O problema aparece quando o escritório tenta usar esse mesmo software, ou nenhum, pra resolver um problema completamente diferente: organizar o relacionamento com quem ainda não é cliente, ou com quem já fechou e precisa de acompanhamento de honorários e indicação.
Dois territórios, duas ferramentas
Software jurídico responde: "em que fase está o processo X?" CRM Jurídico responde outra pergunta: "quantas pessoas fizeram consulta esse mês, quantas fecharam, e quem indicou quem?"
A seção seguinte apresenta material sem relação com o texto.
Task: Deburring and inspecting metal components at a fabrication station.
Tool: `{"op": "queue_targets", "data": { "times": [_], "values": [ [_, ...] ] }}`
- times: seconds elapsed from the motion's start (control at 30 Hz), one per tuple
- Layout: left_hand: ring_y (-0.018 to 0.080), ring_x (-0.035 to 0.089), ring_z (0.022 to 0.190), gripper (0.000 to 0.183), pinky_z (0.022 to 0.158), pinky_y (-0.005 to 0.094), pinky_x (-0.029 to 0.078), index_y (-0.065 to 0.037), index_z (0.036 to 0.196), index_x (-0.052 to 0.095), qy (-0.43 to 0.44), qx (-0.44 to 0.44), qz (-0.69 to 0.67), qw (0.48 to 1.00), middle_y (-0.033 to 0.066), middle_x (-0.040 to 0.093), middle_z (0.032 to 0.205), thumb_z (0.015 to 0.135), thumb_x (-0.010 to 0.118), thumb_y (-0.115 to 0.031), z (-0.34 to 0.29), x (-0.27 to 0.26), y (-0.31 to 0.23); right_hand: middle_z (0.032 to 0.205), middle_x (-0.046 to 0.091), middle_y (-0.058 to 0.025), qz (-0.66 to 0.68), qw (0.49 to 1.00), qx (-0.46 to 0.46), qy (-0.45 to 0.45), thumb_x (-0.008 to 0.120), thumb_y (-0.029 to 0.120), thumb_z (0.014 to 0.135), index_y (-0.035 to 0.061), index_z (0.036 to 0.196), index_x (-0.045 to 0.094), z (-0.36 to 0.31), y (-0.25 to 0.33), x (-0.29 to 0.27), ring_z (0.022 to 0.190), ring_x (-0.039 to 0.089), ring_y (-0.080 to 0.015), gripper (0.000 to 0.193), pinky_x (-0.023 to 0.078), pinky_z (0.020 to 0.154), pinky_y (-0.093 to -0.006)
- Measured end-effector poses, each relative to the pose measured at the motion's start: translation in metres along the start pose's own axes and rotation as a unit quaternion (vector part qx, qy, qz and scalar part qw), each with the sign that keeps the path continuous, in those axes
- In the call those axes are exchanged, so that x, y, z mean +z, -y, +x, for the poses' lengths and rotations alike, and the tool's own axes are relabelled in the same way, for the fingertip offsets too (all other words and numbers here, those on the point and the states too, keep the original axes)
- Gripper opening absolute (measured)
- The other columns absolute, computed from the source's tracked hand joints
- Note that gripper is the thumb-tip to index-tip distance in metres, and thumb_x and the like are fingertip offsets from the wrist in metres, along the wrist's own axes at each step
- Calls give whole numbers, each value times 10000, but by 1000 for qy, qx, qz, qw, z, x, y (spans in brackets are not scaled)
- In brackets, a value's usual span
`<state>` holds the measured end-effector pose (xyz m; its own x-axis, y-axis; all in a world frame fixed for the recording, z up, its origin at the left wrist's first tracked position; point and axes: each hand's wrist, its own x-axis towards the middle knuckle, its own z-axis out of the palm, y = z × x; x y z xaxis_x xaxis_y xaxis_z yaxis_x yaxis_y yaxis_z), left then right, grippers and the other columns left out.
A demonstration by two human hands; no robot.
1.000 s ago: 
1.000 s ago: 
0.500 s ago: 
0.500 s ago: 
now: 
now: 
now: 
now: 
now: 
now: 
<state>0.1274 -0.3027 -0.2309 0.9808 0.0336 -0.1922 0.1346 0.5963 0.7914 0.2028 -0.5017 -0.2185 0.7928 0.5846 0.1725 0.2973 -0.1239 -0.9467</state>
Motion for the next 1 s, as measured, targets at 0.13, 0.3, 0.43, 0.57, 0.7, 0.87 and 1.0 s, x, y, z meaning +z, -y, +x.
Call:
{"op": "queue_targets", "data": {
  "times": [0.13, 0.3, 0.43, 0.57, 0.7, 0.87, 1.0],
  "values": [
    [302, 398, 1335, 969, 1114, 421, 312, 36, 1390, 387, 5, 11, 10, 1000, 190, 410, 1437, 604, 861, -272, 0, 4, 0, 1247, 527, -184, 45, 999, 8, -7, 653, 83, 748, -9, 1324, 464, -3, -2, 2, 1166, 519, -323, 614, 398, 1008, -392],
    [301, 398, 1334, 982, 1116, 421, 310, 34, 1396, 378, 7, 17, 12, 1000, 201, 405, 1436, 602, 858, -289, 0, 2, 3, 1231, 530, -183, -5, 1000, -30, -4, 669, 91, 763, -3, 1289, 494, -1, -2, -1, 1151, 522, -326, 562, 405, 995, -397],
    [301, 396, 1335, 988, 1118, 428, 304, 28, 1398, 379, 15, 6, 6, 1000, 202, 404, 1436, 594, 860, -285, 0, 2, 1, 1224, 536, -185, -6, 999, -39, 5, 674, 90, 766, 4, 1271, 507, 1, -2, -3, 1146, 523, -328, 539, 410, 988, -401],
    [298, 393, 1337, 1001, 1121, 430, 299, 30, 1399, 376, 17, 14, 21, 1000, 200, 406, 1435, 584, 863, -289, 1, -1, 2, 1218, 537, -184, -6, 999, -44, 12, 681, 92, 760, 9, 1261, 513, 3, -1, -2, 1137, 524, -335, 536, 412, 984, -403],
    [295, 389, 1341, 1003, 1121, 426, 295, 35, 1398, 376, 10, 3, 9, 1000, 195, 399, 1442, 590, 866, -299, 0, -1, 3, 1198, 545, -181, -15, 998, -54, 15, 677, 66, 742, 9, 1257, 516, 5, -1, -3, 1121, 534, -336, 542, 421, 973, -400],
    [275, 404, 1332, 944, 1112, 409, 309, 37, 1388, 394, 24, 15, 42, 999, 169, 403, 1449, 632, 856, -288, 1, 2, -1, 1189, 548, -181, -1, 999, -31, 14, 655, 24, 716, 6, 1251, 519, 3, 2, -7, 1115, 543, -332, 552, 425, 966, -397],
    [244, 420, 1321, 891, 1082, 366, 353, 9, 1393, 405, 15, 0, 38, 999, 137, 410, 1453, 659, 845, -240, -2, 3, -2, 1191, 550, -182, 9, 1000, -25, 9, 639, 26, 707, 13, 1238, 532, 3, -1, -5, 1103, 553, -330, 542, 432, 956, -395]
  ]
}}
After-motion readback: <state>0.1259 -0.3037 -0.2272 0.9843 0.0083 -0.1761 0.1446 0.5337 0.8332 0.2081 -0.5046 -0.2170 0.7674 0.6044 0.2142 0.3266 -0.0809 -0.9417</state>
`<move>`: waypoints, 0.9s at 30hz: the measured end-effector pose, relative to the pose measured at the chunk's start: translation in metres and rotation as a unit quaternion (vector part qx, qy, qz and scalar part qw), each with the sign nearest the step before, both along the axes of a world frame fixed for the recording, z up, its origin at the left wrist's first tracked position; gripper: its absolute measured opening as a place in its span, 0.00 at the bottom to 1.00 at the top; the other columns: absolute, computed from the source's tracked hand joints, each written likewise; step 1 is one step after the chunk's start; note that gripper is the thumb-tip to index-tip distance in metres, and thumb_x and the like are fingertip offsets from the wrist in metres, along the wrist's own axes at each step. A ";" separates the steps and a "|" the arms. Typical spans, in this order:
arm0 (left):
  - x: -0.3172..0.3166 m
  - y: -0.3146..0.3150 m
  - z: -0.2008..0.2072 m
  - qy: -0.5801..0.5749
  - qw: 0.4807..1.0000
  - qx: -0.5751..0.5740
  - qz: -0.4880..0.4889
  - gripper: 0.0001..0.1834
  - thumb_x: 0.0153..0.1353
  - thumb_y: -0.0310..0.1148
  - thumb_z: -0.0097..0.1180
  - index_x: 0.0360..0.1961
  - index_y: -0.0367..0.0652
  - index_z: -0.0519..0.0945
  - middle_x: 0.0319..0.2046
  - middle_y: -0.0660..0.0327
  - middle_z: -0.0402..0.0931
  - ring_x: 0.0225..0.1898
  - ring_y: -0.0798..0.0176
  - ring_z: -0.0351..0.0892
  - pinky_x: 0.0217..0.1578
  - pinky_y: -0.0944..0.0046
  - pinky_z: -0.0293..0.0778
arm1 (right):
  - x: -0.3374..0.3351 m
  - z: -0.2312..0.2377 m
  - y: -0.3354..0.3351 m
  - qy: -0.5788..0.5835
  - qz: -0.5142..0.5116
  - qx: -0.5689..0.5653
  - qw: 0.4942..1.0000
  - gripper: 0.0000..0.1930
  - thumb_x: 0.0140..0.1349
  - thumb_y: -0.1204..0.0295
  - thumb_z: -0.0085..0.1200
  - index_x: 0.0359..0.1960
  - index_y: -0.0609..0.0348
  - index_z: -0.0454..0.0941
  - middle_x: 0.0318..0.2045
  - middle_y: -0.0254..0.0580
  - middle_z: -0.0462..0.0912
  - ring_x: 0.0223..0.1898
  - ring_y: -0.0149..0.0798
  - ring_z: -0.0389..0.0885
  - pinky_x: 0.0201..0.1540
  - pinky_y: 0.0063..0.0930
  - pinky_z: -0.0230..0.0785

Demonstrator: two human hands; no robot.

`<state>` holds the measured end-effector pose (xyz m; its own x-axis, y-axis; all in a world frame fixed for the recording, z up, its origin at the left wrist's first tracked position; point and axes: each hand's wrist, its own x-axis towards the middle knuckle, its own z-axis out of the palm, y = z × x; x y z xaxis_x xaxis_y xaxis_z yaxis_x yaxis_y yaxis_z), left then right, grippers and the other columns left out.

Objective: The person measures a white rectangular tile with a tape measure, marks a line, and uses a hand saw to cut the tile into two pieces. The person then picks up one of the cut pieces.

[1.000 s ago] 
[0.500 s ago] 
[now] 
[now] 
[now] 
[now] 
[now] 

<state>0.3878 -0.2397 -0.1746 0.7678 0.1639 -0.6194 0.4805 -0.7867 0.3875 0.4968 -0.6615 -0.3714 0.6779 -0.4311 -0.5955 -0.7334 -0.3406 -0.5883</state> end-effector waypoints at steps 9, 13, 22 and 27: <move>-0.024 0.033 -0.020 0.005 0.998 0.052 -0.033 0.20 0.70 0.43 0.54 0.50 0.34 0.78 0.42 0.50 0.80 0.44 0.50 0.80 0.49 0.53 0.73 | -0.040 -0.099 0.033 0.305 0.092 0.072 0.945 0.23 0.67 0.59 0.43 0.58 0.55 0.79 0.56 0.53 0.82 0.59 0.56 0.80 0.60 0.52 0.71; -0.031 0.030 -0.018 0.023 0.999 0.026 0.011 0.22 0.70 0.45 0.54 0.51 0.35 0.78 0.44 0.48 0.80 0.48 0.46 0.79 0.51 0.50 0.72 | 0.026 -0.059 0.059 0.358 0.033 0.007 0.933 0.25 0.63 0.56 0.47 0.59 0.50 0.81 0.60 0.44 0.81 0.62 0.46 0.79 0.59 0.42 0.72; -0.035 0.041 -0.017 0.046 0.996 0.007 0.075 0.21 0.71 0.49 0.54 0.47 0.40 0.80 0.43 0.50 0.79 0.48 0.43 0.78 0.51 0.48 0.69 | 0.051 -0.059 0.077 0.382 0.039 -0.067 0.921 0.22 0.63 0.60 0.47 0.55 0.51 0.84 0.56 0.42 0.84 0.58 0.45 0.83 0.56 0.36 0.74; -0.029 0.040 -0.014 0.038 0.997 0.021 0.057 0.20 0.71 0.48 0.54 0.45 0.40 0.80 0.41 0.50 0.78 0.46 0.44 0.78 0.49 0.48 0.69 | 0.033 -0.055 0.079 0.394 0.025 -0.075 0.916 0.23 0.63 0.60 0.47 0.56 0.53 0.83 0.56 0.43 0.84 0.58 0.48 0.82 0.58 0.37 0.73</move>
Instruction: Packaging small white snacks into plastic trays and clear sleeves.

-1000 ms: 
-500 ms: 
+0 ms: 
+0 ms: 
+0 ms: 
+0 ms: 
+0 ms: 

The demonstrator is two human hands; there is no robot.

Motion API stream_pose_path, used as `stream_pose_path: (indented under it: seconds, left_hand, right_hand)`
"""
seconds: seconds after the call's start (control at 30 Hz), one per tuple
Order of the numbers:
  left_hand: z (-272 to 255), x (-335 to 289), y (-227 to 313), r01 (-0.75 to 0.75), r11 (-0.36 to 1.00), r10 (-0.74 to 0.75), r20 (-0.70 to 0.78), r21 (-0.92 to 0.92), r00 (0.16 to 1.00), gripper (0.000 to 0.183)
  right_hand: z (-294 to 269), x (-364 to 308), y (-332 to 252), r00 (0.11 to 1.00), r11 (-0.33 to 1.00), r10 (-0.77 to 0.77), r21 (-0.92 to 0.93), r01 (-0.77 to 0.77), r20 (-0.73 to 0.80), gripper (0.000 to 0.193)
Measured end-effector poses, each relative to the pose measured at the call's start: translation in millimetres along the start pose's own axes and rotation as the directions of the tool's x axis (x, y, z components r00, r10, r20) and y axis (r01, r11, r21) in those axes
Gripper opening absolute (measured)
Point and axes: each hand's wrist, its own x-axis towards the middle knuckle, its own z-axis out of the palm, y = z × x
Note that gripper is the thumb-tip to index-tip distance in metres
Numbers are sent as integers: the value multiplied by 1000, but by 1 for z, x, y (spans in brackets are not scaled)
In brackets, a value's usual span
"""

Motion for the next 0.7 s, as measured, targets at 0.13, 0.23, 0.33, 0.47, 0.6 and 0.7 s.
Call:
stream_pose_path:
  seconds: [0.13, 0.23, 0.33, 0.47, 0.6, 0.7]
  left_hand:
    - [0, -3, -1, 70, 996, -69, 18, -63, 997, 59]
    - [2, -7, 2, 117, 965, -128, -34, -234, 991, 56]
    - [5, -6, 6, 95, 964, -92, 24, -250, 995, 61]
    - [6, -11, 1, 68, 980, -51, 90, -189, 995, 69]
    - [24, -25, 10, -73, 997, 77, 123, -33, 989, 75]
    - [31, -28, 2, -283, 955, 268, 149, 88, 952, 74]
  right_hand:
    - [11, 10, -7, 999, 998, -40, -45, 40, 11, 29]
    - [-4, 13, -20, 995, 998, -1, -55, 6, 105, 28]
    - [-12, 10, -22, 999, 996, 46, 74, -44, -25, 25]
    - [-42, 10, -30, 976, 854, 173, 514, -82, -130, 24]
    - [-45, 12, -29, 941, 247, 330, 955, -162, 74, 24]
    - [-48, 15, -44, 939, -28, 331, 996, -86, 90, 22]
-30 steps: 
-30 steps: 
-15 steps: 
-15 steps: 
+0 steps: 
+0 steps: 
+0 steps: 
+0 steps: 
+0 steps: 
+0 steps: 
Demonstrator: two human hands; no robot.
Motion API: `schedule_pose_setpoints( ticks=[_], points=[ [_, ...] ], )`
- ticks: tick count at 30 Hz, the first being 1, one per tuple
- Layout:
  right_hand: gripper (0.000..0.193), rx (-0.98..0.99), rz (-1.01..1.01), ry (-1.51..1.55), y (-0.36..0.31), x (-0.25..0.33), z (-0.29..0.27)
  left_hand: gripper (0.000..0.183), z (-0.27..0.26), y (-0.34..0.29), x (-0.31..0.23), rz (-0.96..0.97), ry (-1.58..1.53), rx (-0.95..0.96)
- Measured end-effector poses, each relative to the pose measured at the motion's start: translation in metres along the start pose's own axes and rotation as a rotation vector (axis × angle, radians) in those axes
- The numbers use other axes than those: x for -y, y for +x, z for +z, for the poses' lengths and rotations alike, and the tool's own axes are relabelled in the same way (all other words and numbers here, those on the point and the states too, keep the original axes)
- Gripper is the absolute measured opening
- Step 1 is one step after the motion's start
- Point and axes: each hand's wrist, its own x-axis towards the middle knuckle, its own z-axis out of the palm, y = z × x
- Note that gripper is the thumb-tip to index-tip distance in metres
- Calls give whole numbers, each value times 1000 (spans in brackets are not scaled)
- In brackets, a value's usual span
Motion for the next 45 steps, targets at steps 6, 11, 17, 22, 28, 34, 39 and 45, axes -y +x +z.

São perguntas diferentes, com donos diferentes dentro do escritório. Misturar as duas coisas numa ferramenta só — ou pior, tentar fazer o CRM de captação também controlar prazo — cria risco desnecessário: prazo perdido por estar no lugar errado, ou dado de cliente espalhado em duas fontes que não conversam.
Onde o CRM Jurídico atua
- Funil de consulta: do primeiro contato até o fechamento
- Honorários: cobrança e histórico financeiro por cliente
- Relacionamento: histórico de contato, retorno, satisfação
- Indicação: de onde vêm os clientes e como isso se repete
Onde ele nunca vai atuar
Prazo processual, andamento e movimentação de causa continuam — e devem continuar — no software jurídico do escritório. Essa fronteira é proposital: é o que torna o CRM Jurídico seguro de usar dentro dos limites da OAB, sem se tornar mais uma ferramenta de risco processual.
É esse recorte que guia como a Stratcompany constrói e implanta o CRM Jurídico pra cada escritório — organizando o que realmente falta, sem invadir o que já funciona.